June has been a busy month in terms of healthcare litigation and enforcement action. In this issue, we highlight 1) implications of the AT&T-Time Warner merger for vertical mergers in healthcare, 2) FTC’s big win in a pharmaceutical pay-for-delay case, and 3) constitutional challenges against state drug pricing laws.
AT&T-Time Warner Merger Encourages Healthcare Vertical Mergers but May Mean Little
Last month, a federal court approved AT&T and Time Warner’s $85 billion merger without condition, setting off a wave of speculation on how the decision could impact pending healthcare mergers. In a major setback for the Department of Justice (DOJ), Judge Richard J. Leon of the U.S. District Court for the District of Columbia found that the government had failed to prove the merger would lead to fewer choices and higher prices for consumers. As a “vertical integration” where two companies operate in the same industry but do not produce competing products, AT&T and Time Warner’s approved merger confirms the conventional belief that vertical mergers do not pose the same antitrust threats as horizontal ones between competing companies, and thus face less antitrust scrutiny.
Many expect this merger to influence how the DOJ reviews several vertical mergers in healthcare, including CVS-Aetna and Cigna-Express Scripts. The DOJ has requested additional information from all four companies.

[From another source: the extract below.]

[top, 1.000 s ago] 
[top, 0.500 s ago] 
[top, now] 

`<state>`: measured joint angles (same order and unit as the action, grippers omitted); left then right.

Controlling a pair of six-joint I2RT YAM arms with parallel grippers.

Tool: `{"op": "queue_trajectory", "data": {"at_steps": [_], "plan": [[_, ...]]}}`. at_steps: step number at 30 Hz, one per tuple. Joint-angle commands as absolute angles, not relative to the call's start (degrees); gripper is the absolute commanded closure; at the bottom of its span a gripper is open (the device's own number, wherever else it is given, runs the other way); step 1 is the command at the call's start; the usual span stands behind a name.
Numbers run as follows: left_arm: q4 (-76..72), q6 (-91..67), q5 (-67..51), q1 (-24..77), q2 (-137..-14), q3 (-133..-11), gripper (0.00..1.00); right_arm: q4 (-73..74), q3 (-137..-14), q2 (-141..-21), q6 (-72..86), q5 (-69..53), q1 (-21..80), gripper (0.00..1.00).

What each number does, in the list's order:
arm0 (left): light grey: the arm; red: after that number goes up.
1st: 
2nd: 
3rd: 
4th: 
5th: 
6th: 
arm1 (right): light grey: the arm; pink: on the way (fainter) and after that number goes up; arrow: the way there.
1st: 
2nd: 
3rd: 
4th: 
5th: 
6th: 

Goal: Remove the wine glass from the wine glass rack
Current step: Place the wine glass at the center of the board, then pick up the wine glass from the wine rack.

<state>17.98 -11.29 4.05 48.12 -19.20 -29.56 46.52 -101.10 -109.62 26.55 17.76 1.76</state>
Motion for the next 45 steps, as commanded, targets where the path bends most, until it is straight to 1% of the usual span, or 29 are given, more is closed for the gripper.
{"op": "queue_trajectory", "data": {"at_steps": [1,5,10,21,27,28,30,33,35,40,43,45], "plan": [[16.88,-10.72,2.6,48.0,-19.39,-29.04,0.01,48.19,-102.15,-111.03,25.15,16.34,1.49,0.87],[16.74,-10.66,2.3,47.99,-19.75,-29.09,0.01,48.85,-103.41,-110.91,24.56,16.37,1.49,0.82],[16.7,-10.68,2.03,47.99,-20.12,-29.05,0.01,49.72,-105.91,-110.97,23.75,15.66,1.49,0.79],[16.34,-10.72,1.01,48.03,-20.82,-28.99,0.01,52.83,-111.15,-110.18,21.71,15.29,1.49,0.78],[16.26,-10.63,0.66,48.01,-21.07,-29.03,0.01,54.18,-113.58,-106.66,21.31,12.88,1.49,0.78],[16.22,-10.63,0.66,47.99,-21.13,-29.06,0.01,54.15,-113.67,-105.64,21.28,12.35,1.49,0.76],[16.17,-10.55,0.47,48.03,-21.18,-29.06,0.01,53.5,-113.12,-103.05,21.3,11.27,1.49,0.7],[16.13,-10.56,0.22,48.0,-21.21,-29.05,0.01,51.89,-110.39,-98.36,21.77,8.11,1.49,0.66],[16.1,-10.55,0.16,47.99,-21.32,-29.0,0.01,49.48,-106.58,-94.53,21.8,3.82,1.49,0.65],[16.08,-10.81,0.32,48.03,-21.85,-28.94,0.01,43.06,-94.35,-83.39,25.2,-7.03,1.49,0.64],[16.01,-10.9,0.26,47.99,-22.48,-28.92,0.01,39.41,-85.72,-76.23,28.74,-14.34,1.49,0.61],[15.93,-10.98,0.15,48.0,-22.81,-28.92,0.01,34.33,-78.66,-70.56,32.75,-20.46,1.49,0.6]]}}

While this decision may boost the odds for these pending mergers, critics are warning, “not so fast.” Antitrust experts caution that because vertical mergers can be much more complicated than a horizontal merger, they are likely evaluated on a case-by-case basis given the facts presented. In an op-ed for The Commonwealth Fund, David Blumenthal noted that Judge Leon’s ruling relied heavily on the DOJ’s failure to supply sufficient facts that prove the merger would harm consumers. As “the facts about vertical integration in health care are obscure… and likely to vary enormously according to the details of the merger and from market to market,” much uncertainty remains as to the outcome of these mergers.
In the case of CVS-Aetna, just a week after the AT&T-Time Warner decision, antitrust proponents scrutinized and attacked the proposed merger at a hearing before the California Department of Insurance. The panel of expert witnesses that testified against the merger included the President of the American Medical Association (AMA) and Professor Tim Greaney of UC Hastings College of the Law. Read more about the hearing in The Source’s report.

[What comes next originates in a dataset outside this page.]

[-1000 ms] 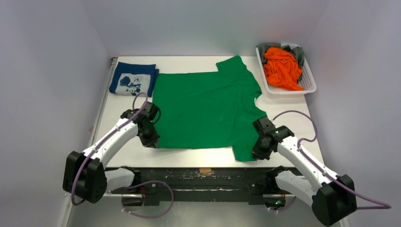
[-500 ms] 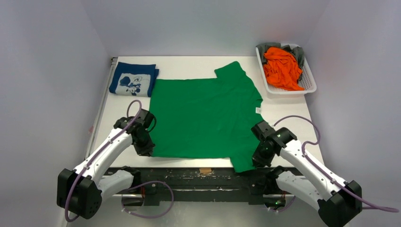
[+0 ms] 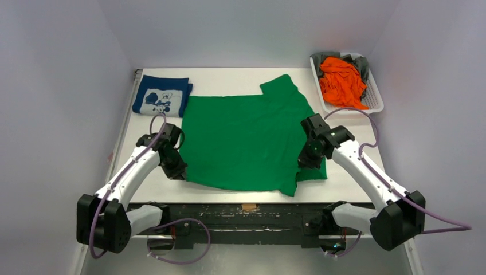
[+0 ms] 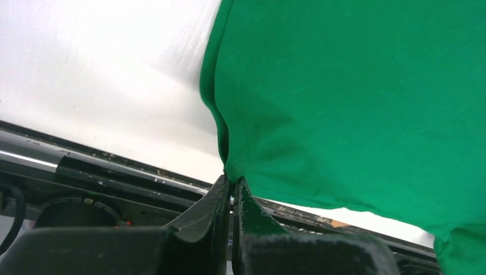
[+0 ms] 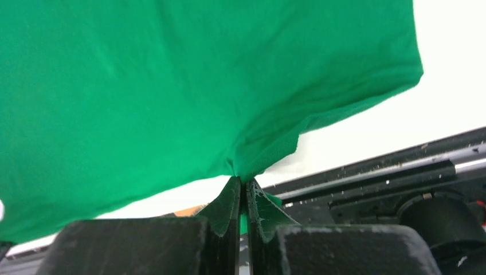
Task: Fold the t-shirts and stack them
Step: Grab the side of the flattened tshirt closest away from the robot with both arms, then fold the flattened tshirt in 1/3 of the way
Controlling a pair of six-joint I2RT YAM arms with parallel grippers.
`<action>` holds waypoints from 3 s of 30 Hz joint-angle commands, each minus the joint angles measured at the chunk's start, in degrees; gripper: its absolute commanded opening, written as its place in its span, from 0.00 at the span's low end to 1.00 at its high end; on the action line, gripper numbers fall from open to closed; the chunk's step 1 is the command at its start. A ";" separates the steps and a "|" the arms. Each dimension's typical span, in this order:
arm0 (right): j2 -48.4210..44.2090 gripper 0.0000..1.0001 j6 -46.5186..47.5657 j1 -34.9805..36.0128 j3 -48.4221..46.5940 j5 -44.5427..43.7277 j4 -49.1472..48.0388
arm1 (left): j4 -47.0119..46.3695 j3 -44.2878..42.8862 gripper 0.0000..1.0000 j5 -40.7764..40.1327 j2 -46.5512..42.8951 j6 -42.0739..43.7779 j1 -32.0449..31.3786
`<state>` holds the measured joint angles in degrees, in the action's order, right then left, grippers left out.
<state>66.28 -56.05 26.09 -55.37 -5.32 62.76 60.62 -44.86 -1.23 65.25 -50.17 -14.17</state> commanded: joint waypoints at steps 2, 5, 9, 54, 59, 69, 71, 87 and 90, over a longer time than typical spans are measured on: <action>3.61 0.00 6.91 -6.13 -5.93 -0.19 -4.65 | -3.25 -4.90 0.00 3.57 3.06 2.55 3.06; 7.84 0.00 9.62 -7.23 -10.10 0.09 -5.04 | -4.19 -7.15 0.00 4.49 6.27 3.47 4.19; 13.08 0.00 12.41 -8.33 -15.06 0.49 -4.95 | -4.81 -10.58 0.00 4.49 9.35 4.40 6.14; 29.58 0.55 24.54 -15.26 -16.53 10.45 -26.70 | -6.97 -25.11 1.00 6.91 25.25 8.16 12.26; 26.69 0.55 25.56 -12.51 -8.64 13.78 -29.58 | -7.84 -21.33 1.00 7.19 21.30 8.22 12.24; 31.69 0.53 23.80 -8.73 -7.25 13.62 -34.60 | -7.45 -19.86 1.00 6.43 19.57 8.43 12.24; 33.62 0.52 23.47 -8.48 -8.86 14.16 -34.92 | -7.20 -19.91 1.00 6.42 19.52 8.42 12.24; 44.29 0.51 9.30 -6.50 -24.63 11.89 -51.26 | -7.73 -21.23 1.00 7.62 19.33 7.91 12.17; 44.92 0.51 12.46 -6.52 -30.83 9.63 -45.82 | -8.19 -22.12 1.00 8.32 19.55 7.81 12.03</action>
<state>112.05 -43.53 19.46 -78.04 8.21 15.77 53.74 -64.82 5.39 86.11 -42.39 -2.15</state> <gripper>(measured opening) 0.510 0.998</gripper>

FTC Wins Largest Monetary Award in Pay-for-Delay Case Against AbbVie
Meanwhile, in pharmaceutical antitrust enforcement, the Federal Trade Commission (FTC) scored a big win in the pay-for-delay case filed in 2014 against drug manufacturer AbbVie. A federal judge in Philadelphia found that AbbVie illegally delayed generic versions of its testosterone replacement drug AndroGel from entering the market and ordered the payment of $448 million in illegal profits to consumers. Brand-name drug makers commonly use pay-for-delay, a practice in which they pay a generic competitor to delay releasing a cheaper version of its product in exchange for resolving patent lawsuits. In this case, AbbVie and its partner filed baseless patent infringement lawsuits against generic manufacturer Teva Pharmaceutical and Perrigo Company, which were then settled as part of a deal to delay the release of their generic drugs. U.S. District Court Judge Harvey Bartle III wrote in his opinion, “Defendants possessed monopoly power and illegally and willfully maintained that monopoly power through the filing of sham litigation. This sham litigation delayed the entry of much less expensive competitive generic products” into the market.

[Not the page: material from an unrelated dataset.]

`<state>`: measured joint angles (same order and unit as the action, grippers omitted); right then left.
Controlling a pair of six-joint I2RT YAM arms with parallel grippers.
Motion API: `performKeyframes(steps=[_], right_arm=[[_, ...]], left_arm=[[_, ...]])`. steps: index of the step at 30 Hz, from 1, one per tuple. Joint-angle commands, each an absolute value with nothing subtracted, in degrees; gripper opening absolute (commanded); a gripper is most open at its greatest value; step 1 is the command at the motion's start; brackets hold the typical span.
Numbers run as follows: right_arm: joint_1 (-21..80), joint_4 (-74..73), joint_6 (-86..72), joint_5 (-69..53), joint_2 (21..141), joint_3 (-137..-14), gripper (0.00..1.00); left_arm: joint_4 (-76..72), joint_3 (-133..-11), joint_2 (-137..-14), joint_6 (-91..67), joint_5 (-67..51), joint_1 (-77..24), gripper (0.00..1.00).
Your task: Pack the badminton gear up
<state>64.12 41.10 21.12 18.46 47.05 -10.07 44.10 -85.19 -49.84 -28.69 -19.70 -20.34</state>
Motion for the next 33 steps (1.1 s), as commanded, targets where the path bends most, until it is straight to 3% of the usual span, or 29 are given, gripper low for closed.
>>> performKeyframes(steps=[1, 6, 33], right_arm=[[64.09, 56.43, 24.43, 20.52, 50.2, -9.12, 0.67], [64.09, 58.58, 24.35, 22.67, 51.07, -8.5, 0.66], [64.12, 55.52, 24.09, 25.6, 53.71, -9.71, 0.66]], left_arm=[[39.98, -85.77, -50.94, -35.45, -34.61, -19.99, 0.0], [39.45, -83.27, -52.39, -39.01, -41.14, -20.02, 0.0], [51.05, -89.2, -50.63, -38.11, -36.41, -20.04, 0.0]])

This decision could set an important precedent for federal crackdown of major pharmaceutical companies’ efforts to block competition from cheaper generic versions of their drugs. Just last month, the FTC suffered an unexpected loss in the pay-for-delay case against Impax, when an administrative law judge dismissed the Commission’s antitrust claims. The FTC has already filed a notice to appeal, which is expected to happen in August. Follow federal enforcement against this pharmaceutical anticompetitive practice as The Source continues to track additional pay-for-delay cases.
Enforcement of State Drug Pricing Laws Faces Federal Preemption
As rising drug prices continue to capture the nation’s attention, a growing wave of states have enacted laws to promote transparency in the pharmaceutical industry and to contain drug prices. However, the states are also beginning to face legal challenges in the form of federal preemption. In April, the 4th Circuit held that Maryland’s price gouging law is unconstitutional because it violates the dormant commerce clause. Last month, two additional cases further demonstrate that state efforts must circumvent various forms of federal preemption to achieve the goal of controlling prescription drug costs.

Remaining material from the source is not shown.